Novo. Essa palavra virou um verdadeiro mantra nas últimas semanas, principalmente com a deflagração dos movimentos populares pelas ruas das maiores cidades brasileiras. A ponto de ser lícito imaginar que o eleitor pode depositar seu voto em qualquer um candidato que se apresente como novidade, desprezando veteranos de vários mandatos que já têm trabalho reconhecido.
Nesse ponto de vista, políticos como Silval Barbosa(PMDB), Carlos Bezerra(PMDB), Blairo Maggi(PR),Wellington Fagundes(PR), Mauro Menedes(PSB),Jayme Campos(DEM),Pedro Taques(PDT) e o juiz Julier já são figurinhas carimbadas. Senador Pedro Taques não é mais nenhuma novidade. Suas qualidades e deficiências estão na história para quem queria analisá-las.
Carlos Bezerra, então, é um dos mais antigos políticos em atividade no Brasil. Exerceu quase todos os cargos eletivos possíveis e também tem um vasto currículo à disposição de quem queira avaliar suas qualidades e deficiências.
Pois são justamente essas figuras (carimbadas?), não por acaso os maiores políticos mato-grossense na história contemporânea, que devem ser as opções mais evidentes do eleitor no dia 5 de outubro de 2014 — certamente repetindo a dose no segundo turno, três semanas depois. O fato é que se eles estiverem na disputa, ou pelo mesmo um deles, fica muito pouco espaço para outro nome, ainda mais se for um desconhecido.
Então, pelo exposto, como fica a tese de que o eleitor quer um novo? Por que não resta dúvida de que desde já os favoritos são dois políticos por demais conhecidos dos mato-grossenses, ou seja, “velhos”.
A tese do “novo” é controversa. Analistas políticos e cientistas políticos e sociais, espertos como eles são, já abrem uma janela larga no edifício dessa tese ao dizerem que o eleitor não quer necessariamente uma pessoa nova, alguém inexperiente na política, que nunca tenha disputado mandato. Dizem que esse “novo” pode ser “propostas novas”. Ou seja, Pedro Taques e Julier estão no jogo mais do que nunca.

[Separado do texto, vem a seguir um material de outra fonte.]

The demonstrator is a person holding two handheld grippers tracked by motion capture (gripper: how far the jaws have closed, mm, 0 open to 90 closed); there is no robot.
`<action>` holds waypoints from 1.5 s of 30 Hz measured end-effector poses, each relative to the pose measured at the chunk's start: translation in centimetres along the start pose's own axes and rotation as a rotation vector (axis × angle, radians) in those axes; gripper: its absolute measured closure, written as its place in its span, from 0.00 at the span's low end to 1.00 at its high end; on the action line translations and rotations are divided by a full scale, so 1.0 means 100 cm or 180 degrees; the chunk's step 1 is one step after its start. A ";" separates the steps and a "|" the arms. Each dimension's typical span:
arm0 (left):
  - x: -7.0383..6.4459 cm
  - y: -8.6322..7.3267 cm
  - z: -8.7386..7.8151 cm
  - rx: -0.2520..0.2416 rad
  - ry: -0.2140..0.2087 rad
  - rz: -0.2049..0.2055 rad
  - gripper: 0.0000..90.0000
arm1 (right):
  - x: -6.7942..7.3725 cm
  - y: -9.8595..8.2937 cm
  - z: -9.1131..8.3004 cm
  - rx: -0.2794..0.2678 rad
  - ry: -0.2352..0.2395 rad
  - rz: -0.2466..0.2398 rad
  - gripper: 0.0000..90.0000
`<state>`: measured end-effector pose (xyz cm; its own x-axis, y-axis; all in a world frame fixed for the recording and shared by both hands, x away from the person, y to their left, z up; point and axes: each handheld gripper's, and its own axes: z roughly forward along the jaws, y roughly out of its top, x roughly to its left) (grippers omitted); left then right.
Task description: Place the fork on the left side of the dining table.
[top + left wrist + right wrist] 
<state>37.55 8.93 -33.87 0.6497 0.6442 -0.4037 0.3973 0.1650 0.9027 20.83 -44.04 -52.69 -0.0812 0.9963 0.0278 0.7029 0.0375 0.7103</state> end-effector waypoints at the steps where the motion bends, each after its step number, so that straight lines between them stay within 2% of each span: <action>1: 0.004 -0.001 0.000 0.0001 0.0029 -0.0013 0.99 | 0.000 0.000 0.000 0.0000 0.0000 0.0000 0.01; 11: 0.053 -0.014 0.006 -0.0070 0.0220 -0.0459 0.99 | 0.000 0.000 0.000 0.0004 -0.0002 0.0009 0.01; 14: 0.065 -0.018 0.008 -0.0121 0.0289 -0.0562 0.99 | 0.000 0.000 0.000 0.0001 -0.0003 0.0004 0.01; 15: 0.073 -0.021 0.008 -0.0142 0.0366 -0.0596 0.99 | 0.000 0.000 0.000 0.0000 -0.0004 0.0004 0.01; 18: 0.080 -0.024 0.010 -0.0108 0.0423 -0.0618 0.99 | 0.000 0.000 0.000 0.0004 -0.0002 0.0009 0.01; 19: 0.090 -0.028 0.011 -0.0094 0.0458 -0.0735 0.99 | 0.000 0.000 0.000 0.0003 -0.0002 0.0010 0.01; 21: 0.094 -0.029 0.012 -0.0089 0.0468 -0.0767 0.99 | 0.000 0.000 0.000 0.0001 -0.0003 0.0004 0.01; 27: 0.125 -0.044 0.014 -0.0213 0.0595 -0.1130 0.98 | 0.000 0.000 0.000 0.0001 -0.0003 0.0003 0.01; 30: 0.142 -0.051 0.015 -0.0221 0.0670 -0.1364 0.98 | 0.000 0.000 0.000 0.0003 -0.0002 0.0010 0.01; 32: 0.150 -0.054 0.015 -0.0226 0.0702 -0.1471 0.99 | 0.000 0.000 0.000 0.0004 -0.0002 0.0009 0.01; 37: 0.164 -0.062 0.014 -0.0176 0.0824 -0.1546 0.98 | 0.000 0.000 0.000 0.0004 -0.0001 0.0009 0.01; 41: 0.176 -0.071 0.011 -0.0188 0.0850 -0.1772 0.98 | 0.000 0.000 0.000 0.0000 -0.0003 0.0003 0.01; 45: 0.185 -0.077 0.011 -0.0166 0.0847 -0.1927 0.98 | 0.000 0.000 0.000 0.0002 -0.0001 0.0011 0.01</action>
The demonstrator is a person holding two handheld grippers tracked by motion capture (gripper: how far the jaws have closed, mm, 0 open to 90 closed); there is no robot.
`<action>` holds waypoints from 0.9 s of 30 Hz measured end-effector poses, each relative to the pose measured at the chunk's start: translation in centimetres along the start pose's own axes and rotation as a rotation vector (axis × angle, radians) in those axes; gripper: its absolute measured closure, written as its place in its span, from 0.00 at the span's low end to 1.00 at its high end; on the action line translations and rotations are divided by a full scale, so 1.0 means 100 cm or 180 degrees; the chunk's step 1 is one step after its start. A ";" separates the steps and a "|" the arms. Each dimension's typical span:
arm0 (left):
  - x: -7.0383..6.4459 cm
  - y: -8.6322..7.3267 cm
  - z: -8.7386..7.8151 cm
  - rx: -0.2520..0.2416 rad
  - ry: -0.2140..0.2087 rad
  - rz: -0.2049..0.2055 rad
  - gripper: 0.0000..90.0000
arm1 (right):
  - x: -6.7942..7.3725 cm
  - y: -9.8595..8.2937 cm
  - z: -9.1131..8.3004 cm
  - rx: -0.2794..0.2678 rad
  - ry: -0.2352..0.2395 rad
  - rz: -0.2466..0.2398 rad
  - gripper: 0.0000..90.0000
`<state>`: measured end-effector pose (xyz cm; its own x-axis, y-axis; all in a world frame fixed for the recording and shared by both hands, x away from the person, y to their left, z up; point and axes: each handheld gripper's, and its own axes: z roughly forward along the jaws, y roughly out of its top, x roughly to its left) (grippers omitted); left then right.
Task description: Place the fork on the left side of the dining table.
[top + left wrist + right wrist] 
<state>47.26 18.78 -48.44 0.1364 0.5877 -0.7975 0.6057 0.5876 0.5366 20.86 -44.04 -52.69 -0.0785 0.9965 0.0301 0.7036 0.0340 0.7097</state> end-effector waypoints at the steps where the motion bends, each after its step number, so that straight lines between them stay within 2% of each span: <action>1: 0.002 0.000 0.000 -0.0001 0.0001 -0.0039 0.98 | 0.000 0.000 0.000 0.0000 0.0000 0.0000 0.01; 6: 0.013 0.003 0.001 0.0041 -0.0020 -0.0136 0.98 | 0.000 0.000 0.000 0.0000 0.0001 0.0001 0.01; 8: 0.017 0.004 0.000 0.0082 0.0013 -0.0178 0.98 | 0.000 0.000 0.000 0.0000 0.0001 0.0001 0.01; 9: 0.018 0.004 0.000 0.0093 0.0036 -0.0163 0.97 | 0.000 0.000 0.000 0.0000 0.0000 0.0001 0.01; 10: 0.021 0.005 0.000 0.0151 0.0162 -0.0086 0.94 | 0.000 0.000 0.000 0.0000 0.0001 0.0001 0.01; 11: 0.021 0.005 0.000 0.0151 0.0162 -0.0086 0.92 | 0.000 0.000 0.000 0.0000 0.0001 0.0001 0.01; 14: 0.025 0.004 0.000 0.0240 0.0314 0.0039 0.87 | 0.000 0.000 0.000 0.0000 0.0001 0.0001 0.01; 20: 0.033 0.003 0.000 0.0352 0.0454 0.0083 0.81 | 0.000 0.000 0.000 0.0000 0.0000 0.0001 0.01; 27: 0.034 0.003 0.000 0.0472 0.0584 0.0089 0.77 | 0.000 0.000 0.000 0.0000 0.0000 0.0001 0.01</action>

Sim, porque ambos sabem que o que se detecta em pesquisas qualitativas e quantitativas não pode ser menosprezado. Pelo contrário, tem de ser devidamente analisado e dimensionado para servir como balizamento na hora de definir candidatos e plataformas de campanha, as tais propostas.
Mas como renovar? Certamente não é apenas nos aspectos físicos — truques que todos os políticos utilizam, como retoques eletrônicos nas fotos (Photoshop), cortes e tinturas de cabelo, emagrecimento que pode dar uma rejuvenescida, etc.